**SUPPLIED MATERIAL**
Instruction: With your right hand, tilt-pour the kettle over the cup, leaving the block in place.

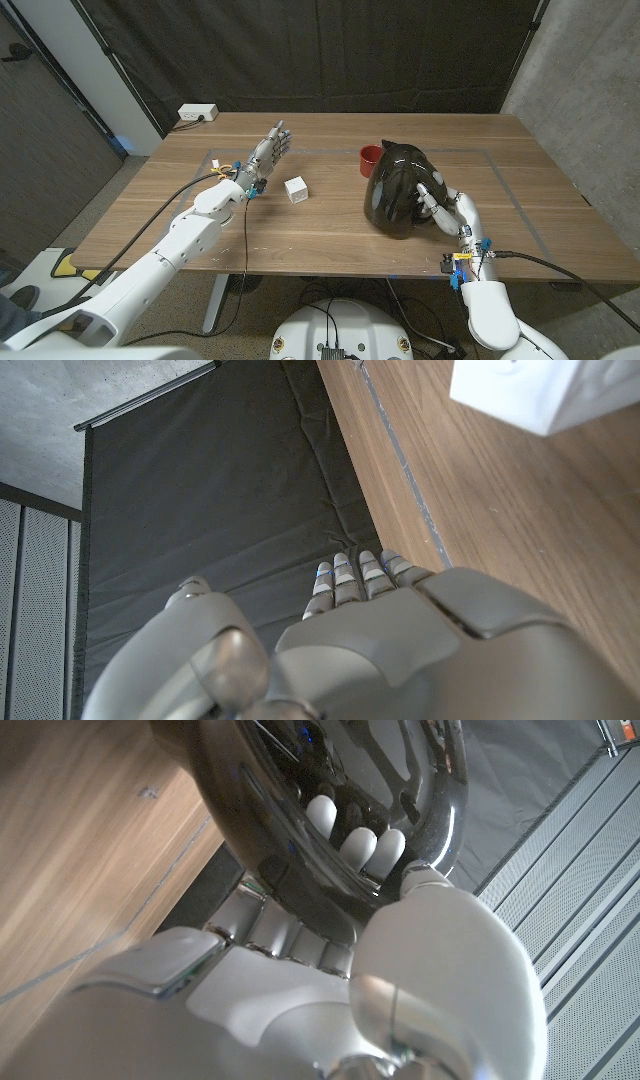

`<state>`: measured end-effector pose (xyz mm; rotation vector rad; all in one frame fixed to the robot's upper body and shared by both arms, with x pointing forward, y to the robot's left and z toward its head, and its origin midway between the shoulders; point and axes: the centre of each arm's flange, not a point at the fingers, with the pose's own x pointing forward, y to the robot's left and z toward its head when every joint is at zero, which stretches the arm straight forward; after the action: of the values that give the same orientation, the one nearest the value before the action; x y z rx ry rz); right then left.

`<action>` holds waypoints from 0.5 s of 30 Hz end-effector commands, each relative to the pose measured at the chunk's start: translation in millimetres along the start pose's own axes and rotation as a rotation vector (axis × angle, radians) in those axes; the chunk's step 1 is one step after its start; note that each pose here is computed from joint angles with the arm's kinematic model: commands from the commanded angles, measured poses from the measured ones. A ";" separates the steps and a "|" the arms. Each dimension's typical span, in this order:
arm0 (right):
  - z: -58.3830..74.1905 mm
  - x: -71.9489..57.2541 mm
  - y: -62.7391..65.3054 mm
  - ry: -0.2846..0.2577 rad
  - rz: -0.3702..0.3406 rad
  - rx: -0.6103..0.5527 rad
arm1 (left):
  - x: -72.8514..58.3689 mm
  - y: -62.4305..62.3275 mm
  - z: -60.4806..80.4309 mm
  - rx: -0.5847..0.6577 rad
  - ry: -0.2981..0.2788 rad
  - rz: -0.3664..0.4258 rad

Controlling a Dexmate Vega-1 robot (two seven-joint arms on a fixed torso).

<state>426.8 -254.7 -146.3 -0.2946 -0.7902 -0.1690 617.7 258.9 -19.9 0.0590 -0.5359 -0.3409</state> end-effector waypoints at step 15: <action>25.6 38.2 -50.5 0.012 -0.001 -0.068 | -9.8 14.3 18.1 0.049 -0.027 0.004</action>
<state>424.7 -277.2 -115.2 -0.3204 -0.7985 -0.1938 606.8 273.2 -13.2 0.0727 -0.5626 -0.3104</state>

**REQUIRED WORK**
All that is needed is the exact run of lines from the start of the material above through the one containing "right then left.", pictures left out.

**OUTPUT BELOW**
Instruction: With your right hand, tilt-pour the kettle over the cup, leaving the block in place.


`<state>`: measured end-effector pose (xyz mm; rotation vector rad; all in one frame fixed to the robot's upper body and shared by both arms, with x pointing forward, y to the robot's left and z toward its head, and its origin midway between the shoulders; point and axes: the centre of each arm's flange, not a point at the fingers, with the pose's own x pointing forward, y to the robot's left and z toward its head when every joint is at zero, which stretches the arm straight forward; after the action: of the values that give the same orientation, the one nearest the value before the action; x y z rx ry rz); right then left.

The work on this exercise is now complete.